### Your instructions
Search the listing below for the string "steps" and copy every line where it occurs.

### Recorded information
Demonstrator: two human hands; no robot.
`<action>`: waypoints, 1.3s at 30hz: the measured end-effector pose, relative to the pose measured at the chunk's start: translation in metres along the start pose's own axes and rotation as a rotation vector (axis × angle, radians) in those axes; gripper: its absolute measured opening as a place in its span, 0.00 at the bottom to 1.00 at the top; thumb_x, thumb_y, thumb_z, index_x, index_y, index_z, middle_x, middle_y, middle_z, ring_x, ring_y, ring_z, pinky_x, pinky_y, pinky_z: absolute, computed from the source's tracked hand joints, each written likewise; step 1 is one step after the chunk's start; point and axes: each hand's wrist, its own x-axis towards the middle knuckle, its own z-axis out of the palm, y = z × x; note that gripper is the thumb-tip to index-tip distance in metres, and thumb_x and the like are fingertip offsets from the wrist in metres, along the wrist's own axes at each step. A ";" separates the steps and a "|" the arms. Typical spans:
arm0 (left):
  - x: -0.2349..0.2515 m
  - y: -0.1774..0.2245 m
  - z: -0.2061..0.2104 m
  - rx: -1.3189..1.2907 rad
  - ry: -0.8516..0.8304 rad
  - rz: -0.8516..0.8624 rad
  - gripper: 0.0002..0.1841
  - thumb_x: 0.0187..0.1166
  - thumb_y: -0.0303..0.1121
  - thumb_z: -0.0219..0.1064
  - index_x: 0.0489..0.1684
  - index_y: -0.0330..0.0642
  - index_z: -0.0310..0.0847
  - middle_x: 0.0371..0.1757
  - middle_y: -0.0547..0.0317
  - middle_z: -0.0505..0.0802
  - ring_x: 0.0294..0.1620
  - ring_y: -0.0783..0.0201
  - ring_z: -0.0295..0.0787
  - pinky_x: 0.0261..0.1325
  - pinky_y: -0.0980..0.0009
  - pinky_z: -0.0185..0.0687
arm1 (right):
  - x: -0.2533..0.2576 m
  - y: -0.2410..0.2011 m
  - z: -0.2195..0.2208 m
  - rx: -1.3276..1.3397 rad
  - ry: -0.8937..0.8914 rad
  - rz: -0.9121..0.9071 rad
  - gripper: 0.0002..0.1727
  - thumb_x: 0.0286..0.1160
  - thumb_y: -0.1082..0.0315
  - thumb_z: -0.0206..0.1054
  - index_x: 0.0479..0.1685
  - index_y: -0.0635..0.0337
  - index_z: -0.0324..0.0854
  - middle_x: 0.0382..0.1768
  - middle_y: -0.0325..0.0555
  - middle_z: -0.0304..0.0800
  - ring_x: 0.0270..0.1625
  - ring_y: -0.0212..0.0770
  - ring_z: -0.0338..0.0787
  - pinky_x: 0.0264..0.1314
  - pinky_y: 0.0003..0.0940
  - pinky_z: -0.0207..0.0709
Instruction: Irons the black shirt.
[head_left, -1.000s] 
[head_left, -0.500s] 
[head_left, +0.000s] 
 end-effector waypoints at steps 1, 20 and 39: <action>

### Task solution
`<action>`: waypoints, 1.3s at 30hz: the measured end-effector pose, relative to the pose measured at the chunk's start: translation in metres along the start pose's own axes and rotation as a rotation vector (axis × angle, radians) in those axes; gripper: its absolute measured opening as a place in its span, 0.00 at the bottom to 1.00 at the top; thumb_x, thumb_y, thumb_z, index_x, index_y, index_z, middle_x, middle_y, middle_z, ring_x, ring_y, ring_z, pinky_x, pinky_y, pinky_z: absolute, computed from the source's tracked hand joints, each written likewise; step 1 is one step after the chunk's start; point and axes: each hand's wrist, its own x-axis towards the middle knuckle, its own z-axis out of the palm, y = z × x; note that gripper is the thumb-tip to index-tip distance in metres, and thumb_x and the like are fingertip offsets from the wrist in metres, along the wrist's own axes at each step. A ";" separates the steps and a "|" the arms. Typical spans:
 end-effector waypoints at steps 1, 20 and 39: <action>

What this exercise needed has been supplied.